• [TASK BRIEF]:
Only the lines below starting at the one containing "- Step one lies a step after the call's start" and ending at the one containing "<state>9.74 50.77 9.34" belong in the answer, each copied exactly.

── SUPPLIED MATERIAL

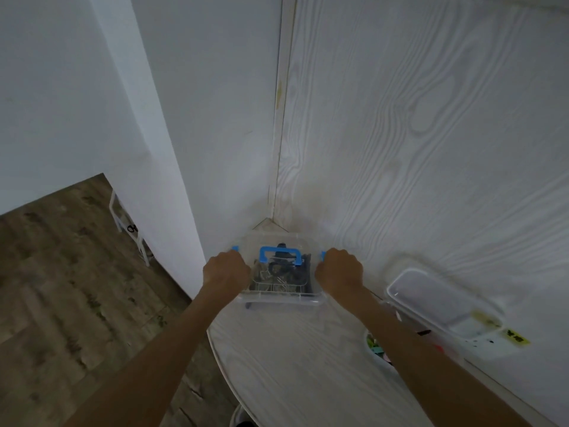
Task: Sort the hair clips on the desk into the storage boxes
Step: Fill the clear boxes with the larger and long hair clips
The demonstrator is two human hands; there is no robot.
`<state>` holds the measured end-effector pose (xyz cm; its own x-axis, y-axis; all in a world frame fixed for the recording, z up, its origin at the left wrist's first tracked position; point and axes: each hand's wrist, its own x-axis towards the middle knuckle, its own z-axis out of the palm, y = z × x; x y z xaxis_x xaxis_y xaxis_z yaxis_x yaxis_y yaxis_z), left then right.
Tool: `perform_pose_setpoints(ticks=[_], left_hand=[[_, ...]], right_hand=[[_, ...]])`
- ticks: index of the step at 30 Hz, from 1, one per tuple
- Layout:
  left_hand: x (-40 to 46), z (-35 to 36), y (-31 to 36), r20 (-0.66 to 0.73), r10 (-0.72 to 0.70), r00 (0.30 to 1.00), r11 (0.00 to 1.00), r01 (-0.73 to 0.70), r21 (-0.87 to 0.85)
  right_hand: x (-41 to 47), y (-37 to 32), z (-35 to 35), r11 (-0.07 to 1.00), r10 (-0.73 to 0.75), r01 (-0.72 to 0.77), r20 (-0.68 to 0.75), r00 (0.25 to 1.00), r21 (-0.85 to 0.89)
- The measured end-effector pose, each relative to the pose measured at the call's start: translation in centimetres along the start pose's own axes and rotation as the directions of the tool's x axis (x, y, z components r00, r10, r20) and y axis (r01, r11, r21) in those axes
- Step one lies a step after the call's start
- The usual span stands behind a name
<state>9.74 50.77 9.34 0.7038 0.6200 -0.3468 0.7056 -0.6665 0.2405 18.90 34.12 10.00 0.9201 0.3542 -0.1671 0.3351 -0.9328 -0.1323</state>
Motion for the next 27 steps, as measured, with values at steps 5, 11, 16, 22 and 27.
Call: perform_pose_setpoints(ticks=[5, 11, 16, 22, 27], left_hand=[[2.6, -1.5, 2.0, -0.113, 0.1, 0.988, 0.99, -0.087, 0.114], [6.6, -1.8, 3.0, -0.199, 0.186, 0.962, 0.956, -0.13, 0.264], [8.8, -1.7, 3.2, -0.27, 0.3, 0.915, 0.921, -0.203, 0.333], [10.3, -2.6, 4.3, -0.263, 0.411, 0.873, 0.829, -0.238, 0.506], [10.6, -2.6, 4.1, -0.331, 0.393, 0.858, 0.865, -0.223, 0.449]], right_hand=[[1.6, 2.0, 0.7, 0.932, 0.152, -0.198, 0.168, 0.974, 0.303], [3.0, 2.0, 1.2, 0.625, 0.192, -0.459, 0.445, 0.875, 0.632], [4.2, 1.9, 1.8, 0.586, 0.241, -0.438, 0.369, 0.898, 0.682], [4.1, 0.5, 3.0, 0.521, 0.261, -0.397, 0.302, 0.917, 0.756], [4.0, 0.2, 3.0, 0.529, 0.271, -0.359, 0.248, 0.93, 0.769]])
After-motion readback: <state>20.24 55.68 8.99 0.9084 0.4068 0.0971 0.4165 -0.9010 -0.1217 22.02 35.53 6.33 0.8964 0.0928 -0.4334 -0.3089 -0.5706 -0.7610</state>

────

• [EXERCISE SOLUTION]:
- Step one lies a step after the call's start
- The usual span stands behind a name
<state>9.74 50.77 9.34 0.7038 0.6200 -0.3468 0.7056 -0.6665 0.2405 18.90 34.12 10.00 0.9201 0.3542 -0.1671 0.3351 -0.9328 -0.1323</state>

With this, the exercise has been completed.